* **Requirement**:
Once you find the line with "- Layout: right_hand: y" in the entries below, print it and each line after it up to and including the line with "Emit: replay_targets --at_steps", exactly, without pictures.

* **Data for the task**:

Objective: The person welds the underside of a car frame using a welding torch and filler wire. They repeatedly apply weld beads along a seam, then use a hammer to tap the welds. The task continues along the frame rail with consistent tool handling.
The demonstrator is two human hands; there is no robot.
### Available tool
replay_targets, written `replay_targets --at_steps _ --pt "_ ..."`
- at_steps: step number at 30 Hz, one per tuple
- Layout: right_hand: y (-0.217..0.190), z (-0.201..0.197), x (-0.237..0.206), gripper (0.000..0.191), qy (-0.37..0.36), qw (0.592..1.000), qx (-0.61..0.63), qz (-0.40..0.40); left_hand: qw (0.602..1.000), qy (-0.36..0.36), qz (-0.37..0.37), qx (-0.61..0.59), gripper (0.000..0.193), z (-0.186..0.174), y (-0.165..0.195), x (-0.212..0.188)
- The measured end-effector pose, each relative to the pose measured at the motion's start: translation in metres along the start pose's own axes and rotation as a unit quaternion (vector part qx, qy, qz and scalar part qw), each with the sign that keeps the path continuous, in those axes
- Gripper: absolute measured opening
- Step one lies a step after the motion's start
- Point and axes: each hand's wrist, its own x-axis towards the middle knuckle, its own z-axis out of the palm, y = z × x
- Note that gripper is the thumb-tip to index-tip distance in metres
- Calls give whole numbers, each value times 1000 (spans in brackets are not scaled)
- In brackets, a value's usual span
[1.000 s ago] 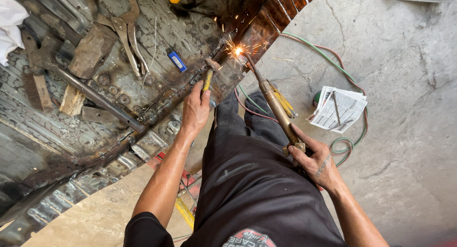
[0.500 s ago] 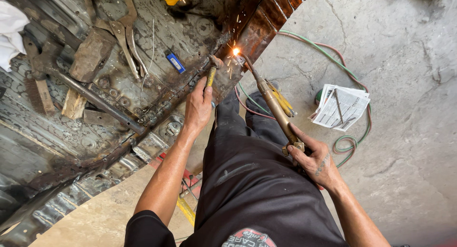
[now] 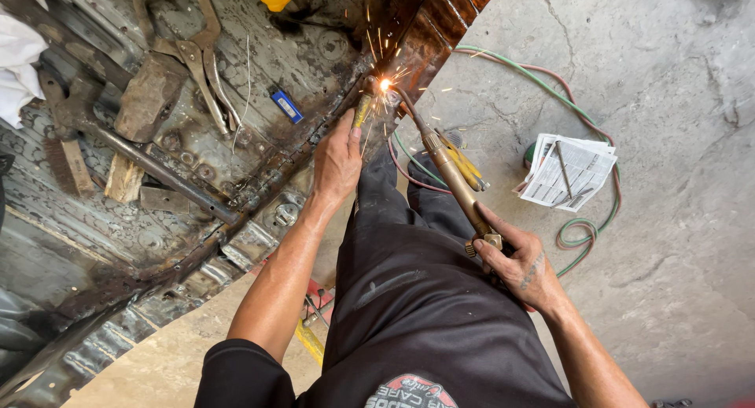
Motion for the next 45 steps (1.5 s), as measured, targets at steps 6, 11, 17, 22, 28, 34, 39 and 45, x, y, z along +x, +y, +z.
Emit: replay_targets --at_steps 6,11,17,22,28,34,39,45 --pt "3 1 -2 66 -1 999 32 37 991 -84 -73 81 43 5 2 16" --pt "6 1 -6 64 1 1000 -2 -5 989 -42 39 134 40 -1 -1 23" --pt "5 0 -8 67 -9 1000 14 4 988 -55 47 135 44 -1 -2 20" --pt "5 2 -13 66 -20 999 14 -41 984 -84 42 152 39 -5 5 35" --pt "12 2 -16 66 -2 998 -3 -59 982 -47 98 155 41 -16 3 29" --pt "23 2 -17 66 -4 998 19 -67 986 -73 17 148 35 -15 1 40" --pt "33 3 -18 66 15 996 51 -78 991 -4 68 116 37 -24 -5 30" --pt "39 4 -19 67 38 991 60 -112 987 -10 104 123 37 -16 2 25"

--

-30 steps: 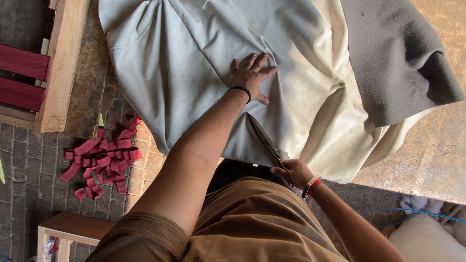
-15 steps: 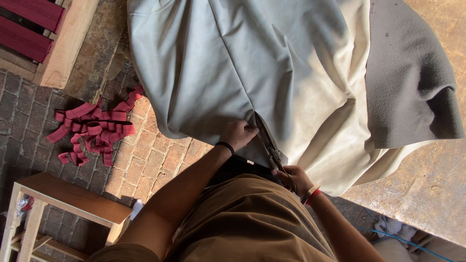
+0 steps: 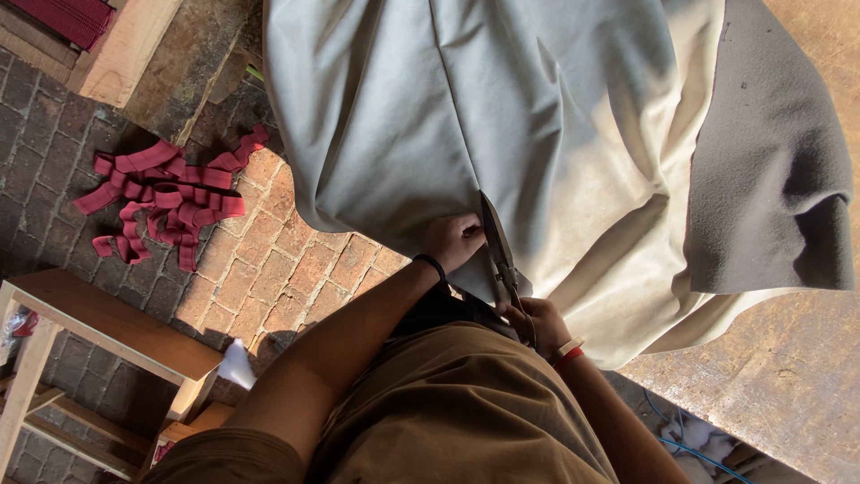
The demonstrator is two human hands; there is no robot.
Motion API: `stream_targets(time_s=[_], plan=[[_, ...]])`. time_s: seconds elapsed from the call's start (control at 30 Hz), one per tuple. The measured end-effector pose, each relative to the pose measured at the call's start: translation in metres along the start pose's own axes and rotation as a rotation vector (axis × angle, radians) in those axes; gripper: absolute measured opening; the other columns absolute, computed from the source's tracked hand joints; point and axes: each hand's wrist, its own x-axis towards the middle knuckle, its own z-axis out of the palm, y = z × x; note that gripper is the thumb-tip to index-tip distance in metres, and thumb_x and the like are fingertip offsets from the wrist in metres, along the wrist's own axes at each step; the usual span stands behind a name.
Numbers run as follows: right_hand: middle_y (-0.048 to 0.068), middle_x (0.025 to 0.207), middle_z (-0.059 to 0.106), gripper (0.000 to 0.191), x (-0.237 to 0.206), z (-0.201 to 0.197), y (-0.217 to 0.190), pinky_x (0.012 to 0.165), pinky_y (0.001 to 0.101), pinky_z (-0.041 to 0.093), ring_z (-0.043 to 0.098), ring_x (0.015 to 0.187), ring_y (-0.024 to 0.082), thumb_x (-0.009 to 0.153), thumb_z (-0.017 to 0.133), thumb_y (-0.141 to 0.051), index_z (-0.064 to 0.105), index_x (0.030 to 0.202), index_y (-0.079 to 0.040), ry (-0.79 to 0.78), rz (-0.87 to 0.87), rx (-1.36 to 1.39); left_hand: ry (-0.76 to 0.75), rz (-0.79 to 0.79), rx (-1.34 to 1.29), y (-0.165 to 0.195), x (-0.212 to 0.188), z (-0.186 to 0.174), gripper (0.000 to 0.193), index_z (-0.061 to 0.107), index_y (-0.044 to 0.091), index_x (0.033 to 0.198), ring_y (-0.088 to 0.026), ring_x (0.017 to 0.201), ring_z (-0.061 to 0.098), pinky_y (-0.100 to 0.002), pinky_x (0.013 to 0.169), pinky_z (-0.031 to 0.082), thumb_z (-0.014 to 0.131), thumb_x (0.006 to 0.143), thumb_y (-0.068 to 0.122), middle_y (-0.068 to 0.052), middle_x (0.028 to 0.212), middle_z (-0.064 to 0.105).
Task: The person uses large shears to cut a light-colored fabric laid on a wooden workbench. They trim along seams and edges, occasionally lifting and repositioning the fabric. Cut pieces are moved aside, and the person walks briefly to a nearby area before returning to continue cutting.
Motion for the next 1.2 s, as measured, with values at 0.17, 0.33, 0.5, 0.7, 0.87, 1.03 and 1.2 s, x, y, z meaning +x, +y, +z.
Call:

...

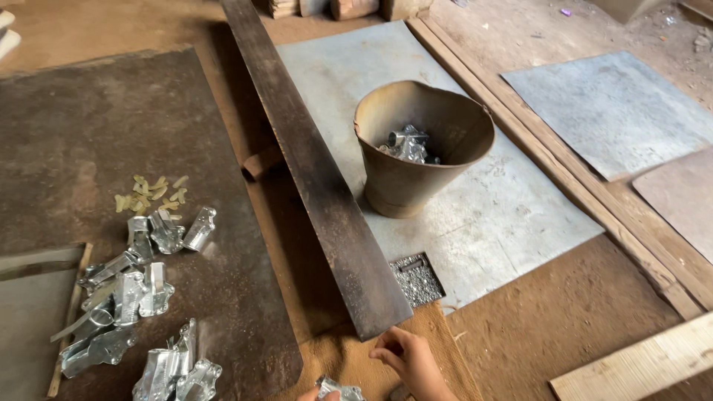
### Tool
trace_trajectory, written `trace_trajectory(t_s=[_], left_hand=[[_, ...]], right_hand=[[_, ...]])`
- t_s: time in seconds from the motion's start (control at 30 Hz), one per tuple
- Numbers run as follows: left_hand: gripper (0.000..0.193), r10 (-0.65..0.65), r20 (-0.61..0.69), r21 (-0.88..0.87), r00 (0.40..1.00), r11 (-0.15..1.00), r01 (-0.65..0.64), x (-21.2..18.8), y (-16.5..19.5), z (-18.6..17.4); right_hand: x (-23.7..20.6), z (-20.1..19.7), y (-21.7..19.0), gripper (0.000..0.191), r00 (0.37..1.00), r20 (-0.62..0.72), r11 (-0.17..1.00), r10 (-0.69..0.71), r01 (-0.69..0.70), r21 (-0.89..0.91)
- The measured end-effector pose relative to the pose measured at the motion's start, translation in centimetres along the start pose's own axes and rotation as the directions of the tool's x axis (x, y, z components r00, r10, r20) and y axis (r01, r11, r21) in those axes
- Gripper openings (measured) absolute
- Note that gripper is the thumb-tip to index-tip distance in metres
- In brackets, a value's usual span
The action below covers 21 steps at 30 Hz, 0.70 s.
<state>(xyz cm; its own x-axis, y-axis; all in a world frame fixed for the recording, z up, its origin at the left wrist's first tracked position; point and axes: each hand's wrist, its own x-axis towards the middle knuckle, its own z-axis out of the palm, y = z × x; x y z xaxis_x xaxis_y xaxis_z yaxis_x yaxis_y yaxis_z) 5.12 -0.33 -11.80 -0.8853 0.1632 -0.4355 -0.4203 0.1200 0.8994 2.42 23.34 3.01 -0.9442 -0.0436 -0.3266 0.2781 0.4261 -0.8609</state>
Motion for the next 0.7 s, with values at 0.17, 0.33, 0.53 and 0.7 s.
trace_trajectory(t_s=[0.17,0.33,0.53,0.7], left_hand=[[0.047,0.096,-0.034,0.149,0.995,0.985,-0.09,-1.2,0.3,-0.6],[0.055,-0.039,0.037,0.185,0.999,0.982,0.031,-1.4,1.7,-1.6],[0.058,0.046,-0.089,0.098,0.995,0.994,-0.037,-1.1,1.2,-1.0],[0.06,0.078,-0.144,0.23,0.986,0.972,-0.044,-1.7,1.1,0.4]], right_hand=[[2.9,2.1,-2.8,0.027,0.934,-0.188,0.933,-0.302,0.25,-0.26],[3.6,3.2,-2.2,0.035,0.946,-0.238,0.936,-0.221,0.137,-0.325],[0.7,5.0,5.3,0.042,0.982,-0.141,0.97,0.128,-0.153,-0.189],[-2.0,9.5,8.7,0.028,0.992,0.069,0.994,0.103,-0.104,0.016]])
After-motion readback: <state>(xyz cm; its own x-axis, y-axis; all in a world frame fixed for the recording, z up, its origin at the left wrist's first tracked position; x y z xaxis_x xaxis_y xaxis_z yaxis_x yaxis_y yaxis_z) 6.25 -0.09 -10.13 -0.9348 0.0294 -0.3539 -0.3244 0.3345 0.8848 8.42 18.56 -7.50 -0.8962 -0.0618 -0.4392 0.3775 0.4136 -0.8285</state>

* **Task answer**:
- Layout: right_hand: y (-0.217..0.190), z (-0.201..0.197), x (-0.237..0.206), gripper (0.000..0.191), qy (-0.37..0.36), qw (0.592..1.000), qx (-0.61..0.63), qz (-0.40..0.40); left_hand: qw (0.602..1.000), qy (-0.36..0.36), qz (-0.37..0.37), qx (-0.61..0.59), gripper (0.000..0.193), z (-0.186..0.174), y (-0.165..0.195), x (-0.212..0.188)
- The measured end-effector pose, each relative to the pose measured at the motion's start: translation in metres along the start pose's own axes and rotation as a unit quaternion (vector part qx, qy, qz and scalar part qw), each with the sign that keeps the path continuous, in those axes
- Gripper: absolute measured opening
- Step one lies a step after the motion's start
- Point and axes: each hand's wrist, its own x-axis towards the middle knuckle, its own z-axis out of the palm, y = z × x
- Note that gripper is the thumb-tip to index-tip distance in metres
- Calls give whole numbers, each value times 1000 (spans in brackets are not scaled)
- In brackets, a value's usual span
[1.000 s ago] 
[0.500 s ago] 
[now] 
Motion for the next 45 steps (1.5 s), as measured, targets at steps 6, 11, 17, 22, 28, 34, 39 and 45, x, y, z along +x, +y, +z.
Emit: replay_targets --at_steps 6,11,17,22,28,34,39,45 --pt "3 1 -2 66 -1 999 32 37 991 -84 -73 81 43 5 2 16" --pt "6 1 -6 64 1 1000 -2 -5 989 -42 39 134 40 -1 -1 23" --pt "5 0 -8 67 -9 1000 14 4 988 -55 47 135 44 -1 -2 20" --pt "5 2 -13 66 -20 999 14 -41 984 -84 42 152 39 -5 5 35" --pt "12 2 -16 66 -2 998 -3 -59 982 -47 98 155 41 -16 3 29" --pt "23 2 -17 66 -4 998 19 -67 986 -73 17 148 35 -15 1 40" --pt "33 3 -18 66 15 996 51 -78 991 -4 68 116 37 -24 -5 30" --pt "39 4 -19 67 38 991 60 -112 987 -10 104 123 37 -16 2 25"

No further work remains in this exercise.